Ashley Romero once dreamed of becoming a forensic scientist, instead she took a counterfeit painkiller laced with the poison Fentanyl and died at 32. “Three years ago, I didn’t know what Fentanyl was, my daughter didn’t know what Fentanyl was and now I get calls every day from mothers all across the country that have lost young children to Fentanyl,” Thomas explains.
Shortly after Ashley died, her mother Andrea Thomas started the Voices for Awareness Foundation. “There were several people affected and lost their lives from one dealer in our area,” Thomas says.

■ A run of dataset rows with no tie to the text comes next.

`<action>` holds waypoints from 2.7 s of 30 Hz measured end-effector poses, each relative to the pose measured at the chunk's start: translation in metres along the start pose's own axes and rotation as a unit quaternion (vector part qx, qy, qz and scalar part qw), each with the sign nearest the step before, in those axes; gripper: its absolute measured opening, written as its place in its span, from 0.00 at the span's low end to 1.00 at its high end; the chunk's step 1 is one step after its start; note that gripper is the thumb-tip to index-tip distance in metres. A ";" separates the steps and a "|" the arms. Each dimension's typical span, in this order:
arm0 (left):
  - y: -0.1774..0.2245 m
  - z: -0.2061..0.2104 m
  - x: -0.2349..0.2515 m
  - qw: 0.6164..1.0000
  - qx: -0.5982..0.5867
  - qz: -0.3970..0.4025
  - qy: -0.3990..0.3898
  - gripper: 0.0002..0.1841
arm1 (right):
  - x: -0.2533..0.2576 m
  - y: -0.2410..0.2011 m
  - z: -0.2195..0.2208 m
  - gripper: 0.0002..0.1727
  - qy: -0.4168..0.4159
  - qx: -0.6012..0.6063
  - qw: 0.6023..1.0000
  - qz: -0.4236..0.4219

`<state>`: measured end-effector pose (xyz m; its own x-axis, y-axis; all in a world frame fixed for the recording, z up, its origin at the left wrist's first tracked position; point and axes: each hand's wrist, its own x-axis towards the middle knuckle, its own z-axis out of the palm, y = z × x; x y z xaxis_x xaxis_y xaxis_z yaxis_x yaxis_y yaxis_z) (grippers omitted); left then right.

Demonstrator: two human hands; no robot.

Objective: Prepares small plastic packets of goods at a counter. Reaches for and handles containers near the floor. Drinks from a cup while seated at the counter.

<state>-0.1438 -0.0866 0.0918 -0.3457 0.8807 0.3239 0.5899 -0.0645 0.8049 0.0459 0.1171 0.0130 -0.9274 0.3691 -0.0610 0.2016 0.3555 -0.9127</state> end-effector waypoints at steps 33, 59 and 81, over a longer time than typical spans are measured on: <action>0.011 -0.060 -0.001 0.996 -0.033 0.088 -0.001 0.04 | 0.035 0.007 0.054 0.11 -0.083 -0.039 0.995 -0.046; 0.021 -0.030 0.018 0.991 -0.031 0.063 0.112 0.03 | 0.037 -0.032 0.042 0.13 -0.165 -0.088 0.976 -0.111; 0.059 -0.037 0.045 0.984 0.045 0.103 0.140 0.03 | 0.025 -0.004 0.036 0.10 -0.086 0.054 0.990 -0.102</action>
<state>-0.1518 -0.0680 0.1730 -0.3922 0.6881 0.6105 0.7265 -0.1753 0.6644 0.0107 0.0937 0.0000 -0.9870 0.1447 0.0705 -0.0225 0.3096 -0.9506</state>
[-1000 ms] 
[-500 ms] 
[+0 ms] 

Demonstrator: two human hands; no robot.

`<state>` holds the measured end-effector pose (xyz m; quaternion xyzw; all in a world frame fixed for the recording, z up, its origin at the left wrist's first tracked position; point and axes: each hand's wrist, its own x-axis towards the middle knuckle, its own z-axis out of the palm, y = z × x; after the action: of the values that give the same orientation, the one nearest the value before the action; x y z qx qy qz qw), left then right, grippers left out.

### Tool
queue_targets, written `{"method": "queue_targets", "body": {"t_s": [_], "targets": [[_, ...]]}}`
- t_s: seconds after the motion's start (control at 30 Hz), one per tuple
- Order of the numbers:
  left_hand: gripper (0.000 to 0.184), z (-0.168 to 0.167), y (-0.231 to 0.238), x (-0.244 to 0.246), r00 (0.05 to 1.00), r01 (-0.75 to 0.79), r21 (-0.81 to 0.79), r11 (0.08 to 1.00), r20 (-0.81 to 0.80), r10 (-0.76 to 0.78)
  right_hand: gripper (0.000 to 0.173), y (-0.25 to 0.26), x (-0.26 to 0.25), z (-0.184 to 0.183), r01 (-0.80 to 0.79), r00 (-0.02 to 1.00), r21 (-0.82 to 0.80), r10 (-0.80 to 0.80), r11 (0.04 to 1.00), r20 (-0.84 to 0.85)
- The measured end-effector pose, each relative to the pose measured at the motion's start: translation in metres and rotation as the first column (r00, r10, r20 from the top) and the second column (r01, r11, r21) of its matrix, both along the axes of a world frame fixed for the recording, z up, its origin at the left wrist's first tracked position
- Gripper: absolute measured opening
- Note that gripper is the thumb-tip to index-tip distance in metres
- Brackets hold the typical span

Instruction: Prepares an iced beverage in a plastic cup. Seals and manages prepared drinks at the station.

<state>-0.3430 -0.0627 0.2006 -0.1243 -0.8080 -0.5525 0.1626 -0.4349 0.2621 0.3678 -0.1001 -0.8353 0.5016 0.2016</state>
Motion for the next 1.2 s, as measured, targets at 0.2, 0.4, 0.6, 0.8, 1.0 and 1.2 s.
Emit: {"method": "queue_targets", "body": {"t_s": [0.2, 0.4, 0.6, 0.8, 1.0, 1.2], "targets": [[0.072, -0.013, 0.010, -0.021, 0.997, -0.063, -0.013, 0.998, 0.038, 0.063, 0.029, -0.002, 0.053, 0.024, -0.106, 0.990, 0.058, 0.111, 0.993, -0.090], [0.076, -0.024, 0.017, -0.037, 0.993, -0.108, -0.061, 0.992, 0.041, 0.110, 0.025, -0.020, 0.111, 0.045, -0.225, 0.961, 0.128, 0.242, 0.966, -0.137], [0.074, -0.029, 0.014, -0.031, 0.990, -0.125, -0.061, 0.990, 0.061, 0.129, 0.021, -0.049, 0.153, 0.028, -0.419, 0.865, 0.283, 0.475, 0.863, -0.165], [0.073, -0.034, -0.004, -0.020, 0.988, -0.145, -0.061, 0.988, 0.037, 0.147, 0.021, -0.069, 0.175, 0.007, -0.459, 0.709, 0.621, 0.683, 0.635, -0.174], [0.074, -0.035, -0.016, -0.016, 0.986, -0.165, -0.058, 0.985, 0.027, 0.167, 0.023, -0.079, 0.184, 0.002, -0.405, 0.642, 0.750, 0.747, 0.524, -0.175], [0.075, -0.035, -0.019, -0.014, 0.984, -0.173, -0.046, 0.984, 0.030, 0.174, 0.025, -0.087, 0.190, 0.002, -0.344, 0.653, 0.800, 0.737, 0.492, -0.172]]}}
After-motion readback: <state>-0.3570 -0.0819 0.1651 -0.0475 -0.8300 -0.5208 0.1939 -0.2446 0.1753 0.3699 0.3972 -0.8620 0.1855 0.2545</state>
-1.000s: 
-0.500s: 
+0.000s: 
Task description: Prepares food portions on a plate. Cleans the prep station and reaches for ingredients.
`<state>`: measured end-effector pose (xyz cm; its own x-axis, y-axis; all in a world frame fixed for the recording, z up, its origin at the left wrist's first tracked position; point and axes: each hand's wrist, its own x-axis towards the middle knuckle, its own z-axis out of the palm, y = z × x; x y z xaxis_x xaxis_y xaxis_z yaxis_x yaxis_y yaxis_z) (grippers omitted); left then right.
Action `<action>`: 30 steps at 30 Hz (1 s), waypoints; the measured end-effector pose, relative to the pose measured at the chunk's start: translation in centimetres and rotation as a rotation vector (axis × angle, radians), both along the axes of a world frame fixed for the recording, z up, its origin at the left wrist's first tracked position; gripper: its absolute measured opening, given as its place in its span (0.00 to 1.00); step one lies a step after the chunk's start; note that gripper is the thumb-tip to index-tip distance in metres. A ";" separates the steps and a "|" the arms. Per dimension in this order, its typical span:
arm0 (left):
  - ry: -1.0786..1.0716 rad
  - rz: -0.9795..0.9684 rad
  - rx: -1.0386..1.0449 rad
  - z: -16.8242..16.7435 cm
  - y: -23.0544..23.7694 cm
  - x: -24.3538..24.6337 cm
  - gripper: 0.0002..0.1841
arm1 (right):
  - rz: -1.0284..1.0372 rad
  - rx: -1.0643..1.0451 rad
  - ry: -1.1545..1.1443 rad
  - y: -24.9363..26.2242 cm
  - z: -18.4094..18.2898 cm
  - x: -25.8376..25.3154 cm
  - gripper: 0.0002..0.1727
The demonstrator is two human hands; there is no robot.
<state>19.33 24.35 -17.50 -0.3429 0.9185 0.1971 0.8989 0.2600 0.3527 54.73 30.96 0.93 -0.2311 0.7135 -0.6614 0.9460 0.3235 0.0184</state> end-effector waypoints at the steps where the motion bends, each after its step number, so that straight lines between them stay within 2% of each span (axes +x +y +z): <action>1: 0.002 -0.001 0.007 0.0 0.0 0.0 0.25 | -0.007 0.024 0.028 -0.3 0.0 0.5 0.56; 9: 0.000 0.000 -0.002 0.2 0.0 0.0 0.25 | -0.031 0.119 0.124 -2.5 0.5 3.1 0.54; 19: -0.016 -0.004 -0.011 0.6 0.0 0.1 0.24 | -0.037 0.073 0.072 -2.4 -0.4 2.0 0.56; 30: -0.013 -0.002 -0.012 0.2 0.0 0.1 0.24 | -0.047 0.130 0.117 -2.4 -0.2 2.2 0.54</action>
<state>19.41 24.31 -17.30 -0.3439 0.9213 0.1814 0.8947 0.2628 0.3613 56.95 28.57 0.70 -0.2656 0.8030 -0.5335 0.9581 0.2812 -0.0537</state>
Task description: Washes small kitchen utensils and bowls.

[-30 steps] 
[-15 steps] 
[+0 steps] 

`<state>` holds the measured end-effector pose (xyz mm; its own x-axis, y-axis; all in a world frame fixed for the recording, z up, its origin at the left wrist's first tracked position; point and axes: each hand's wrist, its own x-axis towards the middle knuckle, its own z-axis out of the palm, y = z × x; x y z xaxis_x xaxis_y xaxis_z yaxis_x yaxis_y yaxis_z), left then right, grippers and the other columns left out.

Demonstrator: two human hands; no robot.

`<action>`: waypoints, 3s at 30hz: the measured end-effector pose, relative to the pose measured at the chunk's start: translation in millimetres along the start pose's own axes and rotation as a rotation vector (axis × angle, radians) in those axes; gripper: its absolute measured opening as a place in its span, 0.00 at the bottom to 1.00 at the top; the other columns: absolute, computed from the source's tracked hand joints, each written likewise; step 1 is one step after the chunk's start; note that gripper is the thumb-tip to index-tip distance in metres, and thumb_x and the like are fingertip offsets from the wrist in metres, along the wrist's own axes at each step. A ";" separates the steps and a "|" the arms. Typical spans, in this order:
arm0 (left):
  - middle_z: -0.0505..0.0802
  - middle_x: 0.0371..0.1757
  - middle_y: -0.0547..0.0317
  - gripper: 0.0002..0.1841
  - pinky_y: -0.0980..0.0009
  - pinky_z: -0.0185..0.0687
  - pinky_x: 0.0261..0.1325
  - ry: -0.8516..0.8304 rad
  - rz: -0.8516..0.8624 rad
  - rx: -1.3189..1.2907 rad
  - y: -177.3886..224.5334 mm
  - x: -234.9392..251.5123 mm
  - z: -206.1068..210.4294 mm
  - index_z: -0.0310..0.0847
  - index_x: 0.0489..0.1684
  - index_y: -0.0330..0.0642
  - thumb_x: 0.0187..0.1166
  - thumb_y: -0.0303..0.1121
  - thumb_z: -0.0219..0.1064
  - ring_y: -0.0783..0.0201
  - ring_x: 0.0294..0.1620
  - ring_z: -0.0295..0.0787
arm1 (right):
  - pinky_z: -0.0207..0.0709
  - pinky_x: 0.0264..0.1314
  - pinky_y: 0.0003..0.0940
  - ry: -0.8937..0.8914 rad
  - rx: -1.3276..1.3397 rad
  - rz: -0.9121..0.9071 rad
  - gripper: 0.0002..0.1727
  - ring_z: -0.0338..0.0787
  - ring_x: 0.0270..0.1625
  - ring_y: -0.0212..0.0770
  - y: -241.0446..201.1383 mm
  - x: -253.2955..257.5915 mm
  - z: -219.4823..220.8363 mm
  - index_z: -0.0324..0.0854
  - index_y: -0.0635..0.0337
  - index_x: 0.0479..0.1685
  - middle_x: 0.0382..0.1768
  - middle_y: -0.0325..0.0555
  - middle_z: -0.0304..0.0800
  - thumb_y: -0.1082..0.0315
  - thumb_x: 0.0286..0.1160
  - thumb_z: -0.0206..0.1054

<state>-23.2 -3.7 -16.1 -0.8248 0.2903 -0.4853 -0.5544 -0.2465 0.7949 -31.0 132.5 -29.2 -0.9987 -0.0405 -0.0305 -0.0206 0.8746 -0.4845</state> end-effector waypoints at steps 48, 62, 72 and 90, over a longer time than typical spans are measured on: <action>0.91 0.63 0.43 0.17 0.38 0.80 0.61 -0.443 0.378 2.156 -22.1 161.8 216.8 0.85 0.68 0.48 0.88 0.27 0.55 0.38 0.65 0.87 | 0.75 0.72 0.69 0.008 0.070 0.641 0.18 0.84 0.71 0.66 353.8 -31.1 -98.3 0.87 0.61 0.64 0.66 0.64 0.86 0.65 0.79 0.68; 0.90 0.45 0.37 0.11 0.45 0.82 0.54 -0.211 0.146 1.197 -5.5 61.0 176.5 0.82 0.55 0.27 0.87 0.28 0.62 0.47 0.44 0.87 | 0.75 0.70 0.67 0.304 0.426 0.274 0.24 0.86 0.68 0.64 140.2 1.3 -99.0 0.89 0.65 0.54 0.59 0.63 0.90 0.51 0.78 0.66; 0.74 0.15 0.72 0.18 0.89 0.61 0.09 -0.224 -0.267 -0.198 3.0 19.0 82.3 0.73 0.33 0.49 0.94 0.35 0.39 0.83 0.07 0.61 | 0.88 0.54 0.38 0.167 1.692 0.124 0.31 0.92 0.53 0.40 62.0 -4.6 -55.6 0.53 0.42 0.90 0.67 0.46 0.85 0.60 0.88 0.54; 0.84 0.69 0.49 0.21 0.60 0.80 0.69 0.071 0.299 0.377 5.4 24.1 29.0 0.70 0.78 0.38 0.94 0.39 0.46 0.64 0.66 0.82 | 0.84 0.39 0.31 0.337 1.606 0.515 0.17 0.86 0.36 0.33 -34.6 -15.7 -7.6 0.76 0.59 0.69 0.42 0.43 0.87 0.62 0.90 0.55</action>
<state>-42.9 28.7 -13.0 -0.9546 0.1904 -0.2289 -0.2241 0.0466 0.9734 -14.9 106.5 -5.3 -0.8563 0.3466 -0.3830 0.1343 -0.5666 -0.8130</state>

Just 2 milligrams of Fentanyl is lethal, “We call it a drug of mass destruction,” Thomas says, and its not just killing addicts, “Fentanyl is killing first time users.”
To fight Fentanyl, state and national agencies are beefing up enforcement. “These overdose deaths are directly caused by Mexican drug cartels that are flooding the United States with deadly Fentanyl, with millions of fake pills,” Anne Milgram, DEA Administrator says.
Traces of Fentanyl are showing up in drugs like Marijuana and prescription Xanax but also in Heroine and Cocaine. “What we see seized today is about 15% of what’s actually coming into the country,” Thomas says.
Local prosecutors have seen a huge uptick in Fentanyl cases. “I don’t believe we’ve seen anything that parallels Fentanyl in my time as a prosecutor in terms of its availability lethality,” Rich Tuttle, Assistant District Attorney says.
For teens, suppliers are as close as social media. “It is very important that we bring awareness into our community,” Thomas says. Warnings that came too late to save Ashley, “Just a speck can kill,” Tuttle said.
Still Andrea hopes Ashley’s story will make others refuse unsourced drugs that could kill them and their dreams.